══ Exercise material
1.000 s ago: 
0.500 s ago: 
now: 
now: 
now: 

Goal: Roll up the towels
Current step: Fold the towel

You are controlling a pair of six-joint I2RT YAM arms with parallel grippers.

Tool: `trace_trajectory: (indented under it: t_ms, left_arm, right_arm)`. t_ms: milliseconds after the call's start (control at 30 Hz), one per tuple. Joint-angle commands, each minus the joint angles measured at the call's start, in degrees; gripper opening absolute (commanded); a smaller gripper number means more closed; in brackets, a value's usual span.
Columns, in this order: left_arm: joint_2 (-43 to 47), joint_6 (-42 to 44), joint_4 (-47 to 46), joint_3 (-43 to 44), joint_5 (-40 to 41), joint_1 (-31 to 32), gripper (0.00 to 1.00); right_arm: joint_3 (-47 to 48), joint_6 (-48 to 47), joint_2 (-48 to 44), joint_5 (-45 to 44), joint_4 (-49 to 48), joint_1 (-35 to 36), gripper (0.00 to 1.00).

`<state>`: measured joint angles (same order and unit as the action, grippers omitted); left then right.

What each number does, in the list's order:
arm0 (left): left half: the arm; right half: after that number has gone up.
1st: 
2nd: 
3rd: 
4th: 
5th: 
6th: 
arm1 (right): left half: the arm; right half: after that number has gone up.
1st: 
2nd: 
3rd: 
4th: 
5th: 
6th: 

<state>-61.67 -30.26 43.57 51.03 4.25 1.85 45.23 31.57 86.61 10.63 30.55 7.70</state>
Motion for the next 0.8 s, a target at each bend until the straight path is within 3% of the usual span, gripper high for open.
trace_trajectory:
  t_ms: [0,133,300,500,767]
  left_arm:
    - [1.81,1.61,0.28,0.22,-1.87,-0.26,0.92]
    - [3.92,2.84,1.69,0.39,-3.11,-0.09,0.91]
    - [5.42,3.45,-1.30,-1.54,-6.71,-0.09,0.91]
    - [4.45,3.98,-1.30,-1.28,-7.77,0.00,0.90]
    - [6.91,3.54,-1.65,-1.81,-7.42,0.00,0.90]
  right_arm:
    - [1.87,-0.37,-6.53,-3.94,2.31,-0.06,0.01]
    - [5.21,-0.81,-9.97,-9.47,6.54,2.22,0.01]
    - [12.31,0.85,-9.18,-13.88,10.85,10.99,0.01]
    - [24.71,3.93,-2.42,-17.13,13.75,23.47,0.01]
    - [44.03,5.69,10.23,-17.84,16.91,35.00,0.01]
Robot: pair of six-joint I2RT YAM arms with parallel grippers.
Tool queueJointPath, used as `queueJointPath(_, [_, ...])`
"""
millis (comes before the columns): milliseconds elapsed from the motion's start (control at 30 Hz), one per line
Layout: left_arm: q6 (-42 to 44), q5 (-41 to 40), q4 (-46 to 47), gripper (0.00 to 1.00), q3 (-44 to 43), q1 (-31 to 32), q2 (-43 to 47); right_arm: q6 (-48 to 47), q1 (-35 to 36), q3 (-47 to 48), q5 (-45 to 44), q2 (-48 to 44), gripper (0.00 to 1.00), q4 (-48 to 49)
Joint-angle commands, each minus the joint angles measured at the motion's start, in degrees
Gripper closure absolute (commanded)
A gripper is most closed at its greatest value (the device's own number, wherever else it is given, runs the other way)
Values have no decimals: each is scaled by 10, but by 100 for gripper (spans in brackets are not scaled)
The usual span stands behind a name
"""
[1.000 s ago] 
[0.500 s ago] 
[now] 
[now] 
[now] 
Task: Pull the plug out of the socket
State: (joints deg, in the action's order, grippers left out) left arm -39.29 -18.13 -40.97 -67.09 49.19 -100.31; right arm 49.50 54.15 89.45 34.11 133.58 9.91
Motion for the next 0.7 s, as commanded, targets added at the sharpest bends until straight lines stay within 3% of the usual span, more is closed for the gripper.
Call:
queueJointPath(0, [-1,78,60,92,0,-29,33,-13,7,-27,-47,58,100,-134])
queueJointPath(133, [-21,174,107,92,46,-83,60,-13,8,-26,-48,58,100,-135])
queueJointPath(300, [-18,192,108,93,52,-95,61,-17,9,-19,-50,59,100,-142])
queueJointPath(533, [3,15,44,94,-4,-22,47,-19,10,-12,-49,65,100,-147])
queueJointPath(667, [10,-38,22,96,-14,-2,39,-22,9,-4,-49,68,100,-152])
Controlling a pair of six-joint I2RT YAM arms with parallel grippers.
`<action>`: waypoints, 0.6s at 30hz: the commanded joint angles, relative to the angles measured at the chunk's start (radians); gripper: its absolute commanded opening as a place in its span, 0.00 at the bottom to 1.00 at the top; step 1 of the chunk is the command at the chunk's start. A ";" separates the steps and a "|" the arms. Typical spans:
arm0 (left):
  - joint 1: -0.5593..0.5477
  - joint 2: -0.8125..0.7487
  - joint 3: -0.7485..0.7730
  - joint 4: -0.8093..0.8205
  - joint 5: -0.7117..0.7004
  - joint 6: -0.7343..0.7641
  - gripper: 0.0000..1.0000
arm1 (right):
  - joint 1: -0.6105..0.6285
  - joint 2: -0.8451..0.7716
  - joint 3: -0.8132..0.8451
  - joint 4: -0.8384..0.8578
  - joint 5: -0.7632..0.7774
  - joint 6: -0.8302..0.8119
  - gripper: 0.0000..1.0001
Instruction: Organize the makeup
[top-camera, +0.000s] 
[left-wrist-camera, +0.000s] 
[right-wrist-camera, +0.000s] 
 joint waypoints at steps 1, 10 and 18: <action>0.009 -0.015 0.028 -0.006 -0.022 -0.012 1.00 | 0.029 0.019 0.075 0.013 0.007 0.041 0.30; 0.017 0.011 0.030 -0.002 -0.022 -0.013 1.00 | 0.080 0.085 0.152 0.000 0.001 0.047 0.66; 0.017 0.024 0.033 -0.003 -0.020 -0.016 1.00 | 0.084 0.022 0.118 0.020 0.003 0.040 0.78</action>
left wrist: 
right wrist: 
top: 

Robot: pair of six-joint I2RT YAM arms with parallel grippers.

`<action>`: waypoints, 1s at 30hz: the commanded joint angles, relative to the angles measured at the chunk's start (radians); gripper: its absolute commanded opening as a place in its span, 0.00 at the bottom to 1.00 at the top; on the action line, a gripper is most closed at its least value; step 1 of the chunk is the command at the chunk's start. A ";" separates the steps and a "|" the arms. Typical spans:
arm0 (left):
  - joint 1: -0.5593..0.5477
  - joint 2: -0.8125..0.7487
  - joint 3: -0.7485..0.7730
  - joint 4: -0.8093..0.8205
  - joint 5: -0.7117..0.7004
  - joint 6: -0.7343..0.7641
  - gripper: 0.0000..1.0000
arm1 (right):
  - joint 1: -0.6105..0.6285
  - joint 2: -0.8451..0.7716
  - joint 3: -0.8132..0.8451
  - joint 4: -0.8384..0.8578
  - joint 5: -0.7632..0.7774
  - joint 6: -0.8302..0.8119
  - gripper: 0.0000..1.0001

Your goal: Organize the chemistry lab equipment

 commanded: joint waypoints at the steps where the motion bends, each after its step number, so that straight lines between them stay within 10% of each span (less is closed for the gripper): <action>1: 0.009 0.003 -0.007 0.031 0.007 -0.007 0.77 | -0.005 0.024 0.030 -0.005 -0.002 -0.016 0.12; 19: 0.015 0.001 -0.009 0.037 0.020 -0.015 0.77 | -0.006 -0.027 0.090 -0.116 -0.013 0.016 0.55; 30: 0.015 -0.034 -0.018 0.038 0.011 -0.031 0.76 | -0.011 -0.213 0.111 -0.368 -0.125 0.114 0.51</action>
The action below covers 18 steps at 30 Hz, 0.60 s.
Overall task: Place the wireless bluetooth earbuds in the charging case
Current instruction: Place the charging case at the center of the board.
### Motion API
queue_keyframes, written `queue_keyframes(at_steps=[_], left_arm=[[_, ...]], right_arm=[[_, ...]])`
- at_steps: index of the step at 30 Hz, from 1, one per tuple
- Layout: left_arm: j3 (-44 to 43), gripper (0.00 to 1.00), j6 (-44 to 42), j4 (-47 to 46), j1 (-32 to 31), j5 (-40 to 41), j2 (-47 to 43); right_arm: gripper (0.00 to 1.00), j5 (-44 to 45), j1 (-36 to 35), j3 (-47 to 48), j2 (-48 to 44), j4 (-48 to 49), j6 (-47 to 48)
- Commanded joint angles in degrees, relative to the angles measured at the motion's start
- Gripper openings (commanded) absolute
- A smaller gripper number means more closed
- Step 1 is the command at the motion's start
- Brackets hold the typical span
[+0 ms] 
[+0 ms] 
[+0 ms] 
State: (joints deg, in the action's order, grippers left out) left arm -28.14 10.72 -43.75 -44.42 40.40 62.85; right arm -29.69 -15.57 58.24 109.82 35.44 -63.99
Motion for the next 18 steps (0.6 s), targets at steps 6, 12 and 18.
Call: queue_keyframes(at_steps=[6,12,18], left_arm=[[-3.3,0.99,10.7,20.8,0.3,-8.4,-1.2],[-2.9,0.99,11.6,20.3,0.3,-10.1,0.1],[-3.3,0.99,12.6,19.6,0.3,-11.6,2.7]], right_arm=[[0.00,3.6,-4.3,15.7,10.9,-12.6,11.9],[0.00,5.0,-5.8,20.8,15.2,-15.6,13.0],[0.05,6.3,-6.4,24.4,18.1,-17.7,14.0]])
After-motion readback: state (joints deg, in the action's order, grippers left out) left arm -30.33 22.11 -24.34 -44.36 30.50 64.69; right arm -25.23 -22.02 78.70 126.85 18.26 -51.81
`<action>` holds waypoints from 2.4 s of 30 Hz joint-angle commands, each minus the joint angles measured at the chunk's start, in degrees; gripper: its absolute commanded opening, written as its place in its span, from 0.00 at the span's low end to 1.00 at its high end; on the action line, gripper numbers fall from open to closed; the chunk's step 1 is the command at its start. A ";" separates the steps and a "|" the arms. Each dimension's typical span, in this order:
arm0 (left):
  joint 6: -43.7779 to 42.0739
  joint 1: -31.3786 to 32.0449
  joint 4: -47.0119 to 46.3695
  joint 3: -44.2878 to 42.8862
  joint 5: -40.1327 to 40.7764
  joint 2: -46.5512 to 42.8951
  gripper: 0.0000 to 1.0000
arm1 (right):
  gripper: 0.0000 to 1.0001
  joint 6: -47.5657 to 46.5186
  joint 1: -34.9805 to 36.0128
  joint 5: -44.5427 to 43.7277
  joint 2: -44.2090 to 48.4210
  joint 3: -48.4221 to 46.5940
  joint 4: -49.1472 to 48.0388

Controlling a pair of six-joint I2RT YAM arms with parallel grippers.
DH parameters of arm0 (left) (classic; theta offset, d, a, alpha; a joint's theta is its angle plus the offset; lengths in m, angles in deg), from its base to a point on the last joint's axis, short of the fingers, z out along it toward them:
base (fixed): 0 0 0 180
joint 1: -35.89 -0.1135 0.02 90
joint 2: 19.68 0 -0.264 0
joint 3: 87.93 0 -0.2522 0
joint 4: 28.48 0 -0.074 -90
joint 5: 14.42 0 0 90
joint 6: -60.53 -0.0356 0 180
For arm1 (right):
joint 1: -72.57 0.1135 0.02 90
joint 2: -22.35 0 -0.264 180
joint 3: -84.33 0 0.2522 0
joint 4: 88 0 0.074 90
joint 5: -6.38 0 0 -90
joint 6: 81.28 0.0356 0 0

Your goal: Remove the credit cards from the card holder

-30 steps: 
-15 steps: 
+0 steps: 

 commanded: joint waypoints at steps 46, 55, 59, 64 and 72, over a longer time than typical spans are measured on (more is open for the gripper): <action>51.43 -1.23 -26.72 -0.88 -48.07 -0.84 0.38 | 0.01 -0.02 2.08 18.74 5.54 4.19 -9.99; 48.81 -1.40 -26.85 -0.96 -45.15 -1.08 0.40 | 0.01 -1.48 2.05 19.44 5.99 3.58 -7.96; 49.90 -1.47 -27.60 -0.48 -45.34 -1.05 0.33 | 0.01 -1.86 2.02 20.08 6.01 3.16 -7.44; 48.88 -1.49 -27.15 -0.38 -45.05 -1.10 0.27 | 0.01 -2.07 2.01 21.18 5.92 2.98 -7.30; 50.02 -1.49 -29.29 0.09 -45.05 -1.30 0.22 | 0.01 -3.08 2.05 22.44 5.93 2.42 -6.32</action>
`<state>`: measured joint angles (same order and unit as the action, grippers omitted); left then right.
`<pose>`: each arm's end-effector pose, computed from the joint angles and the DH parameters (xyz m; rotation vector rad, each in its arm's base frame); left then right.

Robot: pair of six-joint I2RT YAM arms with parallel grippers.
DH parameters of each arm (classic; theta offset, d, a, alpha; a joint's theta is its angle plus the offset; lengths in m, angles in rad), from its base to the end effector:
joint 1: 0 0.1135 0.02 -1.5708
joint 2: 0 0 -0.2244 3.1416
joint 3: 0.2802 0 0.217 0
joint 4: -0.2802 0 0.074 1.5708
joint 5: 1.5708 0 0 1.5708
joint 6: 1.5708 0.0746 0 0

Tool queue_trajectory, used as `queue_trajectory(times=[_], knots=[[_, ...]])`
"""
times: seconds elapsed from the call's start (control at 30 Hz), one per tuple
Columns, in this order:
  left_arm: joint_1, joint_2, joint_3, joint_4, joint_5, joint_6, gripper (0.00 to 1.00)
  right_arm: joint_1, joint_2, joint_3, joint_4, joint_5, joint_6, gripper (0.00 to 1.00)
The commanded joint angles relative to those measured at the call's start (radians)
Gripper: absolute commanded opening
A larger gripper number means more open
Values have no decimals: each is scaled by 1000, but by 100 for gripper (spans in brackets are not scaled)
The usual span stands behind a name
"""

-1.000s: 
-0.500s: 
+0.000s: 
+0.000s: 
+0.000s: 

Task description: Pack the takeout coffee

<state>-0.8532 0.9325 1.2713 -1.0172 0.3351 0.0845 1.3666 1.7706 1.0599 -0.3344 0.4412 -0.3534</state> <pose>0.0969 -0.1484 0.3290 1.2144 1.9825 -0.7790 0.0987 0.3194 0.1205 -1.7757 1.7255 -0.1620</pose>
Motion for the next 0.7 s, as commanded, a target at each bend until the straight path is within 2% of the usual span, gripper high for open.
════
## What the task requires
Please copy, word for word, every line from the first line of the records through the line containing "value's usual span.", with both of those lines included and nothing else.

## Solved exercise
1.000 s ago: 
0.500 s ago: 
now: 
now: 
now: 

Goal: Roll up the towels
Current step: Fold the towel

You are controlling a pair of six-joint I2RT YAM arms with parallel grippers.

Tool: `trace_trajectory: (indented under it: t_ms, left_arm, right_arm)`. t_ms: milliseconds after the call's start (control at 30 Hz), one per tuple. Joint-angle commands, each minus the joint angles measured at the call's start, in degrees; gripper opening absolute (commanded); a smaller gripper number means more closed; in brackets, a value's usual span.

The response to the exercise has been completed.